Select, from the data, each line where "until" occurs.

Dataset items
=== Section Start ===
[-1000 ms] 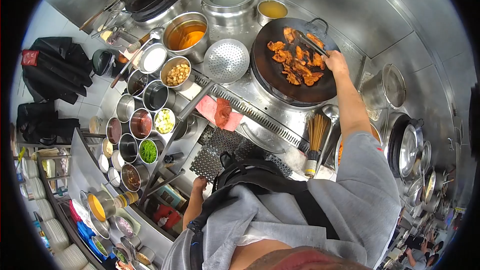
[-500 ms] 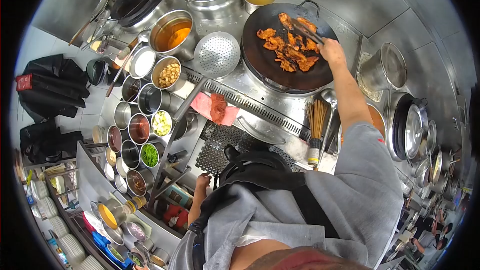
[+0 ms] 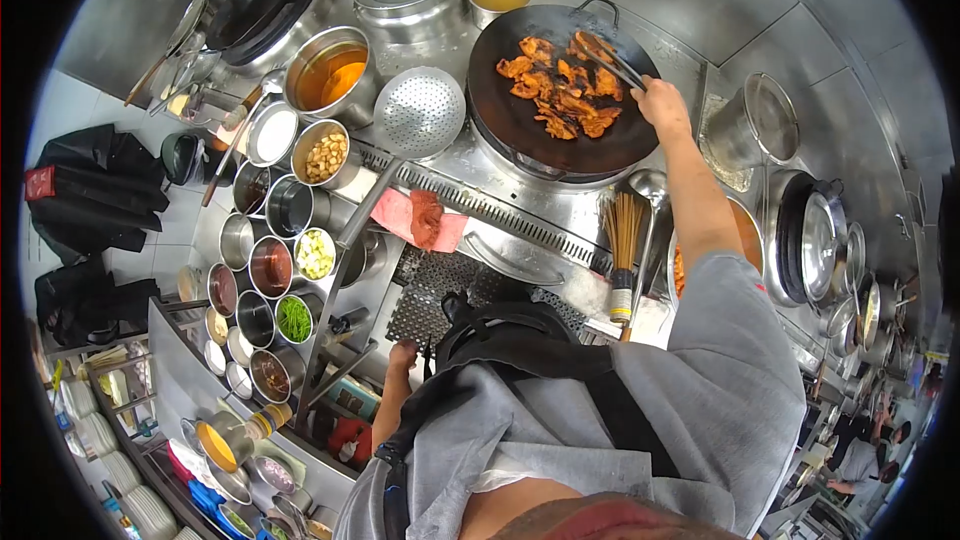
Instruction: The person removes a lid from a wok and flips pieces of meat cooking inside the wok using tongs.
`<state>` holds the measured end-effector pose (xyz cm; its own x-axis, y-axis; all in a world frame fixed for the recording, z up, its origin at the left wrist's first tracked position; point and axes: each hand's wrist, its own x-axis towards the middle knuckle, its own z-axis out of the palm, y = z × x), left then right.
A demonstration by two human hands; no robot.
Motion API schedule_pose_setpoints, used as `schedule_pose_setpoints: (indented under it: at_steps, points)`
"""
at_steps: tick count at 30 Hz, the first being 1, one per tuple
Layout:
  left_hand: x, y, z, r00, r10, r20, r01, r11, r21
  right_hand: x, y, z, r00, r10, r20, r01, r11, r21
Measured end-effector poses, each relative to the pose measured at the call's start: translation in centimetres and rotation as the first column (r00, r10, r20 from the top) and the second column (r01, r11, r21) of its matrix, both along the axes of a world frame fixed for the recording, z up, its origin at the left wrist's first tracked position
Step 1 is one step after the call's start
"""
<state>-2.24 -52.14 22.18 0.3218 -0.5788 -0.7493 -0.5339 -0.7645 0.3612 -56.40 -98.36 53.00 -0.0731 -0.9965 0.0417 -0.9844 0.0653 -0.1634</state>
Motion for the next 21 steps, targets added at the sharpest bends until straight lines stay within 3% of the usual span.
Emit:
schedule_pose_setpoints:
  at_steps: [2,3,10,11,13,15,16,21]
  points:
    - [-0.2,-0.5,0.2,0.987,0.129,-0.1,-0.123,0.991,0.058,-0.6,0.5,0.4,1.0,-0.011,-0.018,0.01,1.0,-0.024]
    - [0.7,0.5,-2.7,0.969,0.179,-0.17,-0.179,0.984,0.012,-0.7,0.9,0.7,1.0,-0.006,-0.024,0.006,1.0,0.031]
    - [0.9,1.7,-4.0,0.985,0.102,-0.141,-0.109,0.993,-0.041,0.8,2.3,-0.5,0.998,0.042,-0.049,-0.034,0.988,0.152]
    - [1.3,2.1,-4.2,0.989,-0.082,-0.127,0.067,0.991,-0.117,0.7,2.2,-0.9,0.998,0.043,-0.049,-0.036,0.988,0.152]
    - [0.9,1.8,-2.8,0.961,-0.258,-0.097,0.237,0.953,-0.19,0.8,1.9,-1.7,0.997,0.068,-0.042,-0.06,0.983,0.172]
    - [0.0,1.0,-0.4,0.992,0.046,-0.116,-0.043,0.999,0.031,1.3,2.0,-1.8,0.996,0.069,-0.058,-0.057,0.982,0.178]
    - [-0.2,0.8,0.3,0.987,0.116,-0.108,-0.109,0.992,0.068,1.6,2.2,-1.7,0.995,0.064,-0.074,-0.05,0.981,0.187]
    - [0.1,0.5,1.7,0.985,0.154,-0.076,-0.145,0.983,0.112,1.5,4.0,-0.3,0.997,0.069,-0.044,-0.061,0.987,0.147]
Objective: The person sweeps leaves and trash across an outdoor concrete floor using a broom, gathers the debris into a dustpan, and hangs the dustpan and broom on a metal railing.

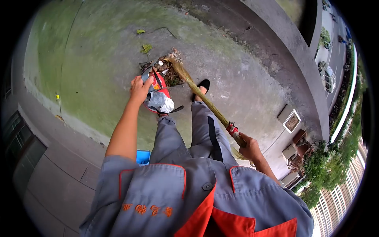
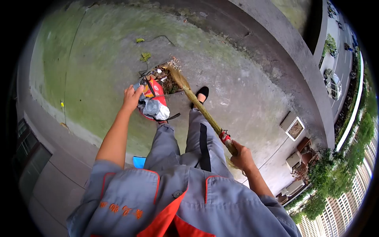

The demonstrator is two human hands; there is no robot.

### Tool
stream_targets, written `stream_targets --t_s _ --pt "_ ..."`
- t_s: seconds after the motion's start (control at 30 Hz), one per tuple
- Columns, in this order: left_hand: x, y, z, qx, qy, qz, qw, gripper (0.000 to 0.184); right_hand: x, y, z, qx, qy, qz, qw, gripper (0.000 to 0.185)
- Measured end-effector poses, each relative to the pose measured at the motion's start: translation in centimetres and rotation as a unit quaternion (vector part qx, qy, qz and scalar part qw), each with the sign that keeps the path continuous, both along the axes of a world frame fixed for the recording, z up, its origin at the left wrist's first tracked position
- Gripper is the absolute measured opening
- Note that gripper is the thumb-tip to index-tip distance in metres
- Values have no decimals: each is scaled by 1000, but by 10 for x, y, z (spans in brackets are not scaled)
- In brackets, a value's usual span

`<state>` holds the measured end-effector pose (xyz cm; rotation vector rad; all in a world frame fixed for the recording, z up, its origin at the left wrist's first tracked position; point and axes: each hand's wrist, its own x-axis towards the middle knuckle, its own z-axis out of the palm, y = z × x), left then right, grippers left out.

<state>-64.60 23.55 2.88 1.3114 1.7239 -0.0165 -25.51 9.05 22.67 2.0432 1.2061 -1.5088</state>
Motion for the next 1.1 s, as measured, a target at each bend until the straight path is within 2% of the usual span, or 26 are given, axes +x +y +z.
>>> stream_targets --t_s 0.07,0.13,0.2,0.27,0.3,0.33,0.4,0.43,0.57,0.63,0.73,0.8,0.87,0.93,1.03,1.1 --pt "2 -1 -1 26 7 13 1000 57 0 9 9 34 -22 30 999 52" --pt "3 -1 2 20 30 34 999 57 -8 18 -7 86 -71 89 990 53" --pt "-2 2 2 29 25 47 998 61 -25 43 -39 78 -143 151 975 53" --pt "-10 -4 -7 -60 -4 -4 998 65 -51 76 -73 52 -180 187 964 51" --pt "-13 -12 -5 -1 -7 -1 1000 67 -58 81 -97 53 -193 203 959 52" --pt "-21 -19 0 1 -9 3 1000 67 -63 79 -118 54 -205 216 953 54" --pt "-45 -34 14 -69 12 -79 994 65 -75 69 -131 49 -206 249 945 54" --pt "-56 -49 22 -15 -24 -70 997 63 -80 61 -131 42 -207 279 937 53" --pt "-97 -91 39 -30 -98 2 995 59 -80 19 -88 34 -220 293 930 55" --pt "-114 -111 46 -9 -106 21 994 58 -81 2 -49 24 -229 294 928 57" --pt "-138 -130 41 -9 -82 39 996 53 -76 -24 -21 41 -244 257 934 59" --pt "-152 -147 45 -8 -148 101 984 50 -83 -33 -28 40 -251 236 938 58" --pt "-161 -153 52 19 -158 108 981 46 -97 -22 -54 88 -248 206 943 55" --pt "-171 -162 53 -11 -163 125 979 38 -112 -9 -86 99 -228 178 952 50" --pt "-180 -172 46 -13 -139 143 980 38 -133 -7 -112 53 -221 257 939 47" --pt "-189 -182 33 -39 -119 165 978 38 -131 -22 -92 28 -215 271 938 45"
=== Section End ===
TASK ANSWER
Motion for the next 21 steps, targets added at the sharpest bends until straight lines stay within 3% of the usual span.
Motion for the next 1.1 s, as measured, a target at each bend until the straight path is within 2% of the usual span, or 26 are given, axes +x +y +z.

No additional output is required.